The midwives had the opportunity of working with 20 local midwives and both parties learnt some new skills from one another. The local midwives were keen on continuing the development of their skills and were interested in improving their practice methods. We were glad to see how excited they were about improving nutritional support for mothers and babies. With proper skill training and the support of decent medications, progress could be within reach.
The Oxford Vitality team had the opportunity of talking to pharmacists at every hospital we visited and we learnt about the struggles they were facing. A frequent complaint was that although medicines were available, birthing mothers had to pay for it themselves and could often not afford these privileges. They explained how direct donations to the hospitals would be most beneficial.

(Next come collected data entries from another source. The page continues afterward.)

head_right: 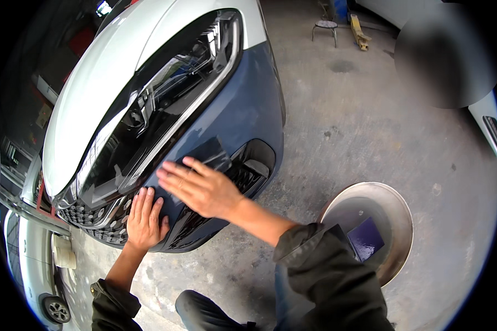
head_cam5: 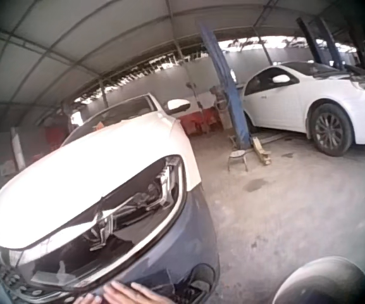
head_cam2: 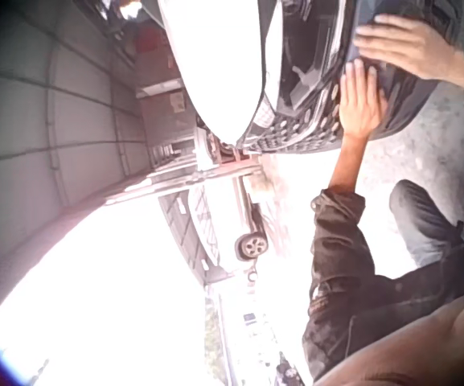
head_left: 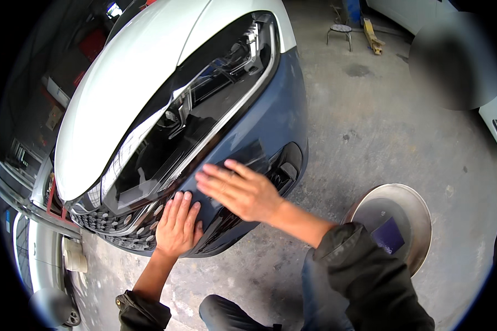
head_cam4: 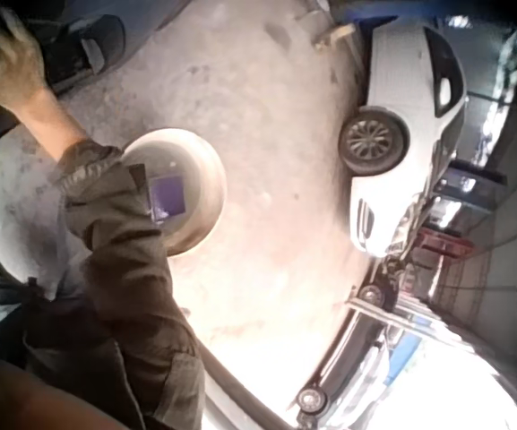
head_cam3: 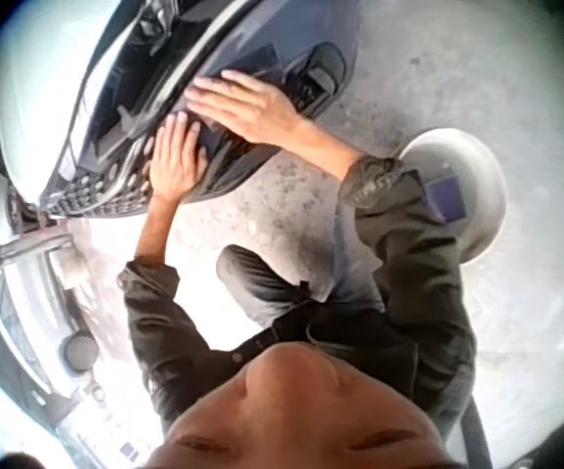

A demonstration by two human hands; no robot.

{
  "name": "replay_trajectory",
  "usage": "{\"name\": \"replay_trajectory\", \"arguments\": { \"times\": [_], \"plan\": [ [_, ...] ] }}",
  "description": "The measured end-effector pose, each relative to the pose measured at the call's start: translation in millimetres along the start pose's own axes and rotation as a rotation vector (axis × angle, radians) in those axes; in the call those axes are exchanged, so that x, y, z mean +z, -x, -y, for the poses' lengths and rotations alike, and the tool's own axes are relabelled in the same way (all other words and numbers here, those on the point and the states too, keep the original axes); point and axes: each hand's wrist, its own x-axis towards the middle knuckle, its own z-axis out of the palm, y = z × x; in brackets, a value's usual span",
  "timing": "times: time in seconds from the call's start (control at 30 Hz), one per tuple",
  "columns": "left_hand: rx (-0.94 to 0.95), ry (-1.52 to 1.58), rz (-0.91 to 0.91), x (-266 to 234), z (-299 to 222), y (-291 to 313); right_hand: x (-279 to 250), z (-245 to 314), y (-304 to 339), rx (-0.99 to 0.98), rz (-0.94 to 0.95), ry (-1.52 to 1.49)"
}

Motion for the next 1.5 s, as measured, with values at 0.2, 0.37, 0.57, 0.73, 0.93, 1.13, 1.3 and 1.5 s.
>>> {"name": "replay_trajectory", "arguments": {
  "times": [0.2, 0.37, 0.57, 0.73, 0.93, 1.13, 1.3, 1.5],
  "plan": [
    [-0.017, -0.029, 0.032, -7, -1, 5, -49, -116, 22, 0.409, -0.142, 0.133],
    [-0.015, -0.059, -0.030, -2, -2, 0, -21, -43, 24, 0.333, -0.200, -0.019],
    [0.010, -0.063, -0.020, -7, 2, 1, -35, -91, 35, 0.319, -0.107, 0.066],
    [-0.021, -0.024, -0.065, -2, -1, -3, -39, -99, 23, 0.418, -0.131, 0.158],
    [-0.026, -0.012, -0.050, -2, 0, -1, -39, -42, 0, 0.103, -0.020, -0.009],
    [-0.032, 0.006, -0.038, -4, -3, 2, -55, -121, 7, 0.125, -0.040, 0.150],
    [-0.063, -0.009, -0.035, -2, -4, 2, -83, -175, 9, 0.518, -0.054, 0.217],
    [-0.063, -0.025, -0.054, -1, -4, -1, -112, -210, 3, 1.215, -0.380, -0.459]
  ]
}}
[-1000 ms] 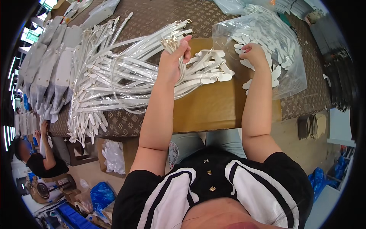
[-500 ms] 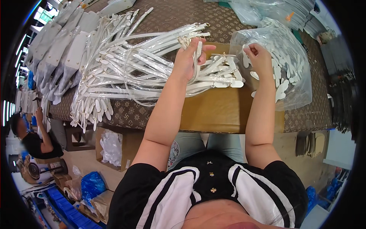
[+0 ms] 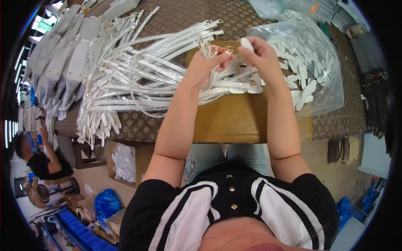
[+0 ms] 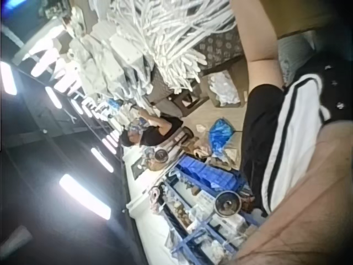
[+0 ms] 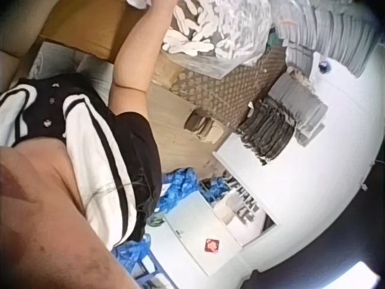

We were impressed by their knowledge about the nutrients pregnant and nursing women needed in their diets. Despite their impeccable knowledge of nutritional supplements, the fact remained that the correct foods and products were either not available whatsoever or too expensive. They were elated at the prospect of providing people, especially pregnant and nursing mothers, with the needed supplements and believed that through such an opportunity infant deaths and failed pregnancies could be limited or perhaps even prevented.
Abdul invited us to visit the offices of the LMHRA. We had a very informative talk with him during which he explained that a big issue that they were facing was the continuous battle with the importation of substandard or bogus medicines from Asia. He even presented us with examples of how their progress was held back by such deceitfulness.
Our last day had arrived and we had to head back home. We were thankful for having gained new friendships and for what we had learnt. The dispensing methods of the pharmacists was one thing that especially stood out. In the UK, we are accustomed to buying or selling whole monthly packages of tablets. In strong contrast to this, in Liberia, the pharmacists are supplied by large amounts of tablets through donations. Manufacturers often send bulk supplies of around 5,000 tablets per package. These tablets are then dispensed as required or as availability allows. This information was valuable to us as we learnt how to tailor our donation to their specific needs so that this donation and future ones could be assembled in a way that would make it easy for them to use. When the time came to make our donation, we decided to pack up all the tablets and send them to Liberia.
We at Oxford Vitality are delighted with the fact that we have found a cause worth supporting and a place where our support would make a real difference. We have pledged to donate 2 million loose tablets per year to “Life for African Mothers” to make our contribution to their effort of overcoming the obstacle that is the needles loss of young lives.